Acredita que a operação de 30 de junho irá depender fortemente de infraestruturas de vigilância pertencentes a municípios, empresas de segurança privada e redes de segurança comunitária. "Há tantas câmaras CCTV nas mãos do setor privado que podem ser utilizadas e integradas pelo Estado durante as operações", disse Thomas.

Thomas acrescentou que as redes de vigilância privadas desempenharão um papel fundamental durante a operação. "Empresas como a Vumacam possuem vastas redes de câmaras em todo o Joanesburgo, e as empresas de segurança que operam redes de câmaras comunitárias também poderão conceder acesso ao Estado durante as operações", referiu.

A crescente dependência da tecnologia de vigilância reflete as lições aprendidas com os distúrbios de julho de 2021, que deixaram mais de 300 pessoas mortas, paralisaram as cadeias de abastecimento e causaram perdas económicas de milhares de milhões de rands.

"Este deverá ser um excelente teste a este tipo de equipamento para futura referência", disse Thomas. "Teria sido extraordinariamente útil durante os distúrbios de julho de 2021 se a polícia tivesse operadores de drones qualificados e maior acesso a tecnologia de vigilância."

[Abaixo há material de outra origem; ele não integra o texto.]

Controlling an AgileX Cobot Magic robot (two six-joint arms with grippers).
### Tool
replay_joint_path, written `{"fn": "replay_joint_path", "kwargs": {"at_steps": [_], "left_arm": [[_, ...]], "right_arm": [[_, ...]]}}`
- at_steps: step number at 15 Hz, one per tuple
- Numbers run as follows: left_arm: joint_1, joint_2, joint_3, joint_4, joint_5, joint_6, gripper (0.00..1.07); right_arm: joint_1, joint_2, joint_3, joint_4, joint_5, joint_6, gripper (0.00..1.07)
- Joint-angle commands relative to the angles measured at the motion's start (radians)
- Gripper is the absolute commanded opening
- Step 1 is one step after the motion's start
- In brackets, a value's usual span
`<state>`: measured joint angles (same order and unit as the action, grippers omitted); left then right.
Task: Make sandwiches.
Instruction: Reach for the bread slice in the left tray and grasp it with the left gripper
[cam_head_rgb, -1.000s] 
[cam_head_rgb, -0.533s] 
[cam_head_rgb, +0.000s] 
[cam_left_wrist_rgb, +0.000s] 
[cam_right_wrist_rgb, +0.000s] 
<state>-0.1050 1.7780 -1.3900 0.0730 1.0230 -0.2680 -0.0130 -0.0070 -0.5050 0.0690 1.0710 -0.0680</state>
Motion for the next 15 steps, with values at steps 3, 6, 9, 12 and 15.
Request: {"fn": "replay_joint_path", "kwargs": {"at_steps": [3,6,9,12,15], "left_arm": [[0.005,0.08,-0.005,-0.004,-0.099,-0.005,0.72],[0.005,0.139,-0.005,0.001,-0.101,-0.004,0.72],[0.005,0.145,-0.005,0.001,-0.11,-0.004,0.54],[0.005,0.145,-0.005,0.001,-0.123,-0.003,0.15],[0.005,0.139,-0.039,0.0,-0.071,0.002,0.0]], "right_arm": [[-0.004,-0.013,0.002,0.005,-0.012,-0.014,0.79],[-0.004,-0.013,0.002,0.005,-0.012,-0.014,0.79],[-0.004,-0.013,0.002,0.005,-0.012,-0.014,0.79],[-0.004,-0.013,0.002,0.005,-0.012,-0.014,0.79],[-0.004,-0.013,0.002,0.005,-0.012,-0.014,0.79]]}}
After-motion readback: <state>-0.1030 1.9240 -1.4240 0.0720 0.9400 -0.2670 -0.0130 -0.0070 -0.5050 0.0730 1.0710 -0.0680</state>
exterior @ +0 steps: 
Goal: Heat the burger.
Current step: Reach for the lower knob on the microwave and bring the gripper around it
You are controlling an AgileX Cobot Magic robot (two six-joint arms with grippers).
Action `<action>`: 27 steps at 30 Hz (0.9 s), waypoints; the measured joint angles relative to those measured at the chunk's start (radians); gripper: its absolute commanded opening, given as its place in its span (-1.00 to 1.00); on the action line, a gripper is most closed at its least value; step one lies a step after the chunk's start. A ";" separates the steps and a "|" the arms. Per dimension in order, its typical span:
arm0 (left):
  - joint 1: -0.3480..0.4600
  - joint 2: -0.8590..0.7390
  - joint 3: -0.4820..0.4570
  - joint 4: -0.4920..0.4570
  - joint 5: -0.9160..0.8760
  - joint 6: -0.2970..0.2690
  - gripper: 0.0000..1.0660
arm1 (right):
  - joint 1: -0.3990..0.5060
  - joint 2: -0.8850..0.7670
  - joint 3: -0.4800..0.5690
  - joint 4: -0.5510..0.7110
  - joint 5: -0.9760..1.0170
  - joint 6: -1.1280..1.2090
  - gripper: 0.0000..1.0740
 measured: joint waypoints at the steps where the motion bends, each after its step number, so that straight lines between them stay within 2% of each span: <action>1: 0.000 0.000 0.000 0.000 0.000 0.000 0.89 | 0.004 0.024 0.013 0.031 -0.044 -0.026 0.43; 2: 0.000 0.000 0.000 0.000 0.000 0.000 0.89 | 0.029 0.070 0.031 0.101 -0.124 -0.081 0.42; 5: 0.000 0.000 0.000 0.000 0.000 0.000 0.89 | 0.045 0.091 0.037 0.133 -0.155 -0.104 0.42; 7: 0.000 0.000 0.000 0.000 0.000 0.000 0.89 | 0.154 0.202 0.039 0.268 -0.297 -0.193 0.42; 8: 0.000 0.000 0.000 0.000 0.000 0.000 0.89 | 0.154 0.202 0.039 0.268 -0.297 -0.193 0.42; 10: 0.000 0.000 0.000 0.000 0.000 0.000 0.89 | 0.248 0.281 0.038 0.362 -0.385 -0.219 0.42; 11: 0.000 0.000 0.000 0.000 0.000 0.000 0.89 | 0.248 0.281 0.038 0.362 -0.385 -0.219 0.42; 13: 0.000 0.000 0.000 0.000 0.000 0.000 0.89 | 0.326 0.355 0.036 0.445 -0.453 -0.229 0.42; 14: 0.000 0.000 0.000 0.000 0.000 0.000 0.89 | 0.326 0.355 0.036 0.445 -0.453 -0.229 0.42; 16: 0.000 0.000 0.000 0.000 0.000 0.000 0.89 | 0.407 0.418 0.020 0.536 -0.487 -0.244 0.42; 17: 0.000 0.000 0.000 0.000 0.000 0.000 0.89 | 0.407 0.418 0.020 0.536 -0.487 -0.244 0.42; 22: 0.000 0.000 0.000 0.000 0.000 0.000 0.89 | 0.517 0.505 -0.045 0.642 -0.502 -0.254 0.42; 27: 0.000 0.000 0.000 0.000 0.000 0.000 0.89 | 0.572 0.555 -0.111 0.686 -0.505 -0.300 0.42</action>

As manifestações de 30 de junho também despoletaram uma cooperação sem precedentes entre a polícia e as empresas de segurança privada. No dia 26 de junho, o Ministro da Polícia em exercício, Firoz Cachalia, reuniu-se com representantes da indústria de segurança privada para reforçar a colaboração antes das manifestações.

De acordo com o Ministério da Polícia, a reunião centrou-se na melhoria da partilha de informações, no planeamento coordenado e na partilha de recursos tecnológicos entre os setores público e privado.